SUPPLIED ENTRIES START
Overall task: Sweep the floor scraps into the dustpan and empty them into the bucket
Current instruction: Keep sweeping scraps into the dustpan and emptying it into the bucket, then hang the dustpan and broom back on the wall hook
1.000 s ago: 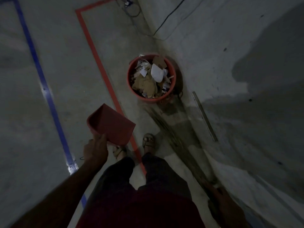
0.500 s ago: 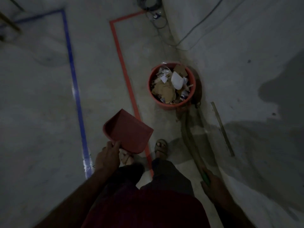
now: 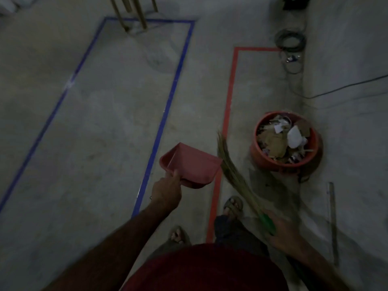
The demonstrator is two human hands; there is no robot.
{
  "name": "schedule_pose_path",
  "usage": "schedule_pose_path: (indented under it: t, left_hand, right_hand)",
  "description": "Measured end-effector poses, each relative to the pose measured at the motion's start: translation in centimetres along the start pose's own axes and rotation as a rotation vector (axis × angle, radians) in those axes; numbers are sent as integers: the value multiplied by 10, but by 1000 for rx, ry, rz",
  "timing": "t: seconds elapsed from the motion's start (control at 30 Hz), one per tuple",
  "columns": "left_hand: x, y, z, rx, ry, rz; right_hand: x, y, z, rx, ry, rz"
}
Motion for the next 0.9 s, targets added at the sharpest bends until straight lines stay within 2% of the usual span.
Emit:
schedule_pose_path:
  t: [0.03,0.07,0.17,0.27,0.47,0.53,0.63,0.8,0.9]
  left_hand:
    - [7,2,11,13,7,-17]
    - [15,4,21,25,12,-33]
    - [39,11,55,77,29,-80]
    - [64,23,82,133,30,-120]
    - [89,48,109,248,-106,-247]
    - [89,59,100,270,-169,-273]
    - [84,79,70,249,-256,-258]
    - [60,117,-4,137,-434,-251]
    - [47,137,-49,53,-510,-251]
  right_hand:
    - [-6,-2,8,-8,-5,44]
    - [-10,9,24,-11,31,20]
    - [-7,35,78,54,-41,131]
    - [-7,40,103,160,-72,95]
    - [20,47,110,102,-190,36]
    - [32,51,98,37,-258,64]
    - [69,73,117,-134,-344,106]
    - [123,108,125,-479,-399,84]
    - [134,124,111,-539,-392,60]
Point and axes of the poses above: each hand's wrist, its own x-axis away from the middle knuckle, its own y-axis out of the back of the hand, z = x × y, the point moved 7 cm from there along -x, towards the middle knuckle, and after that the axes turned 12 degrees about x, right-handed, at the moved point
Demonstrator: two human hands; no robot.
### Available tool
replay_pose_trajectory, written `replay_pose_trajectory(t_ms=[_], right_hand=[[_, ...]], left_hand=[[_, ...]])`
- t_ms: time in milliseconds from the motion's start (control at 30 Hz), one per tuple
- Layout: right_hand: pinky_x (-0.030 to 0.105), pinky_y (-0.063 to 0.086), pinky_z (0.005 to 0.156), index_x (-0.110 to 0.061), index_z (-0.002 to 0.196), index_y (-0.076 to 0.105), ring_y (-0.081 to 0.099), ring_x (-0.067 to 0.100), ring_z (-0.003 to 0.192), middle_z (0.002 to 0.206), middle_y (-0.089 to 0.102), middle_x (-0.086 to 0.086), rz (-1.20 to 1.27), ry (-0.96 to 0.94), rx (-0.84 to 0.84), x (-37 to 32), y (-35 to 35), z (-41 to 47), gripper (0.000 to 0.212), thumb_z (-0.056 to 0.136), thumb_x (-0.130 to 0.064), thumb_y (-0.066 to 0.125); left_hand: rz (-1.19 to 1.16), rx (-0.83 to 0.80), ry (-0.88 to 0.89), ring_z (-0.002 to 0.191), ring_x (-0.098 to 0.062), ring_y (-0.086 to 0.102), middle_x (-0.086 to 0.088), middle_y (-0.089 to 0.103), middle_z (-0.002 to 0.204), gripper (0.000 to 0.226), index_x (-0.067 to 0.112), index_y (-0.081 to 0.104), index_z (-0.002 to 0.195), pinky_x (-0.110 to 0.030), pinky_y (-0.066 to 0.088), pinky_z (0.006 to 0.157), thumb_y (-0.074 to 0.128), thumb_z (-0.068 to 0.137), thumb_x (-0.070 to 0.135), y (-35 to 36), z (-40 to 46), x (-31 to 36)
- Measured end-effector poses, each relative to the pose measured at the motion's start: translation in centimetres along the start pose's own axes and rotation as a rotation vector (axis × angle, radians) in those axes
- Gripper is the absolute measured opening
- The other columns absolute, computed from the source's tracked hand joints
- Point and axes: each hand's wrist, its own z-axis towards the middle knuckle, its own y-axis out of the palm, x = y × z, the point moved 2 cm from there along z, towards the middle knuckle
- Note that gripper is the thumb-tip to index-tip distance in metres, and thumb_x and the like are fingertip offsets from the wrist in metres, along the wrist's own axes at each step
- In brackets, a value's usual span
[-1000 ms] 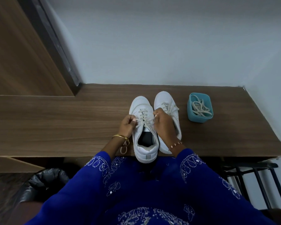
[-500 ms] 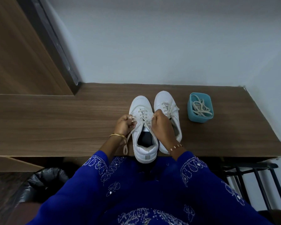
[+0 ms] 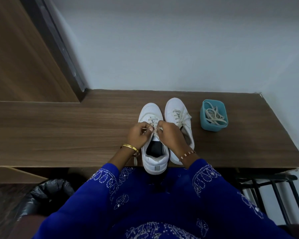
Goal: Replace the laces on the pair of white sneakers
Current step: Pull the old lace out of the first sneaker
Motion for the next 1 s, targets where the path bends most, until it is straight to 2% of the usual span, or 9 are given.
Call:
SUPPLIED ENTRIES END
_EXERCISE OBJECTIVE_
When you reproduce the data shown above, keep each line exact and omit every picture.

_EXERCISE ANSWER_
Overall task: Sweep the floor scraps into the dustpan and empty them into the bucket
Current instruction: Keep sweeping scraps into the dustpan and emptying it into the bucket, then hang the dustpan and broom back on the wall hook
1.000 s ago: 
0.500 s ago: 
now: 
The demonstrator is two human hands; there is no robot.
{
  "name": "schedule_pose_path",
  "usage": "schedule_pose_path: (indented under it: t, left_hand, right_hand)",
  "description": "Measured end-effector poses, each relative to the pose measured at the motion's start: translation in centimetres along the start pose's own axes and rotation as a rotation vector (axis × angle, radians) in those axes; numbers are sent as integers: the value multiplied by 10, but by 1000 for rx, ry, rz",
  "timing": "t: seconds elapsed from the motion's start (control at 30 Hz), one per tuple",
  "columns": "left_hand: x, y, z, rx, ry, rz; right_hand: x, y, z, rx, ry, rz"
}
Motion for the next 0.9 s, targets added at the sharpest bends until straight lines stay within 2% of the usual span.
Emit:
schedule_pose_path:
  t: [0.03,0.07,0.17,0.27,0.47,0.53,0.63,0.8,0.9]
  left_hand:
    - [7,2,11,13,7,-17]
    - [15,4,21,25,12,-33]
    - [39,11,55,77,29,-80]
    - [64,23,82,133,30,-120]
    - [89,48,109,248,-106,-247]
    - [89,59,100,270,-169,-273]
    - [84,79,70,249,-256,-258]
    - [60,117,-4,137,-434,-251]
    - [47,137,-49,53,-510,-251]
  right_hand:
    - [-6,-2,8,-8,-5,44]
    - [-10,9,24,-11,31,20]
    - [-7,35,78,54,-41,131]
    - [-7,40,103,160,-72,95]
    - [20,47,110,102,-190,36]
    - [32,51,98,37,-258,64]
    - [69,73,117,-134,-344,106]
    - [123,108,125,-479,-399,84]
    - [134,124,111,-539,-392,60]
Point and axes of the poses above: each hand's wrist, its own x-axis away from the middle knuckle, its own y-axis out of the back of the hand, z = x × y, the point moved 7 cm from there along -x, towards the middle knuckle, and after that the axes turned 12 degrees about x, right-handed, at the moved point
Demonstrator: two human hands; no robot.
### Available tool
replay_pose_trajectory, written `replay_pose_trajectory(t_ms=[_], right_hand=[[_, ...]], left_hand=[[_, ...]])`
- t_ms: time in milliseconds from the motion's start (control at 30 Hz), one per tuple
- Layout: right_hand: pinky_x (-0.030 to 0.105), pinky_y (-0.063 to 0.086), pinky_z (0.005 to 0.156), index_x (-0.110 to 0.061), index_z (-0.002 to 0.196), index_y (-0.076 to 0.105), ring_y (-0.081 to 0.099), ring_x (-0.067 to 0.100), ring_z (-0.003 to 0.192), middle_z (0.002 to 0.206), middle_y (-0.089 to 0.102), middle_x (-0.086 to 0.086), rz (-1.20 to 1.27), ry (-0.96 to 0.94), rx (-0.84 to 0.84), x (-37 to 32), y (-35 to 35), z (-41 to 47), gripper (0.000 to 0.212), thumb_z (-0.056 to 0.136), thumb_x (-0.130 to 0.064), thumb_y (-0.066 to 0.125); left_hand: rz (-1.19 to 1.16), rx (-0.83 to 0.80), ry (-0.88 to 0.89), ring_z (-0.002 to 0.191), ring_x (-0.098 to 0.062), ring_y (-0.086 to 0.102), middle_x (-0.086 to 0.088), middle_y (-0.089 to 0.103), middle_z (-0.002 to 0.204), gripper (0.000 to 0.226), index_x (-0.067 to 0.112), index_y (-0.081 to 0.104), index_z (-0.002 to 0.195), pinky_x (-0.110 to 0.030), pinky_y (-0.066 to 0.088), pinky_z (0.006 to 0.157), thumb_y (-0.074 to 0.128), thumb_z (-0.068 to 0.137), thumb_x (-0.070 to 0.135), y (-35 to 36), z (-40 to 46), x (-31 to 36)
- Measured end-effector poses, each relative to the pose measured at the motion's start: translation in centimetres along the start pose's own axes and rotation as a rotation vector (axis × angle, radians) in those axes
- Gripper is the absolute measured opening
- The other columns absolute, computed from the source's tracked hand joints
- Point and axes: each hand's wrist, its own z-axis towards the middle knuckle, its own y-axis out of the palm, x = y × z, the point moved 2 cm from there along z, towards the middle knuckle
- Note that gripper is the thumb-tip to index-tip distance in metres, and thumb_x and the like are fingertip offsets from the wrist in metres, along the wrist's own axes at each step
- In brackets, a value's usual span
[-1000 ms] 
[-500 ms] 
[+0 ms] 
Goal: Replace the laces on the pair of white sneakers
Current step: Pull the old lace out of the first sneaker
Motion for the next 1 s, targets where the path bends most, until it is straight to 2% of the usual span, or 9 are given.
Call:

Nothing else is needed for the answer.